[Given data]:
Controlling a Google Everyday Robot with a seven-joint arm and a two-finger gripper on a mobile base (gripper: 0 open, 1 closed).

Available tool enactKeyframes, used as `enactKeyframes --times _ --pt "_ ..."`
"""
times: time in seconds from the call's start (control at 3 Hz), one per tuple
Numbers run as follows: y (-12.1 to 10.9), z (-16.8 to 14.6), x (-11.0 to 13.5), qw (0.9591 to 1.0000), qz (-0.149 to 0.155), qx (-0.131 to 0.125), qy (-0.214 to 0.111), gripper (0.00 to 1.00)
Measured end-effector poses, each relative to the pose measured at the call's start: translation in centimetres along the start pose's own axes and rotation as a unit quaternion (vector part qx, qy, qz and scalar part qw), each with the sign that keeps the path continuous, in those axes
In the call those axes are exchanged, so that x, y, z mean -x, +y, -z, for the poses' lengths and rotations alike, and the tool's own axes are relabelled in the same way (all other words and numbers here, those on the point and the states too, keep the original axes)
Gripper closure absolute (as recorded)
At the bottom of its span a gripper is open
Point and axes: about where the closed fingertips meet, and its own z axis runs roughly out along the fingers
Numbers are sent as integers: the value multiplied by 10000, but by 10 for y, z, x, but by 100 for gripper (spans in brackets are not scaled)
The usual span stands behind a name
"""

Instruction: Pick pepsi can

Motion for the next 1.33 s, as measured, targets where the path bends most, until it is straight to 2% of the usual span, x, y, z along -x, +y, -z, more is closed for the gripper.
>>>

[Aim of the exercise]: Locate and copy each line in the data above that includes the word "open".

[Written response]:
Controlling a Google Everyday Robot with a seven-joint arm and a two-finger gripper on a mobile base (gripper: 0 open, 1 closed).
At the bottom of its span a gripper is open

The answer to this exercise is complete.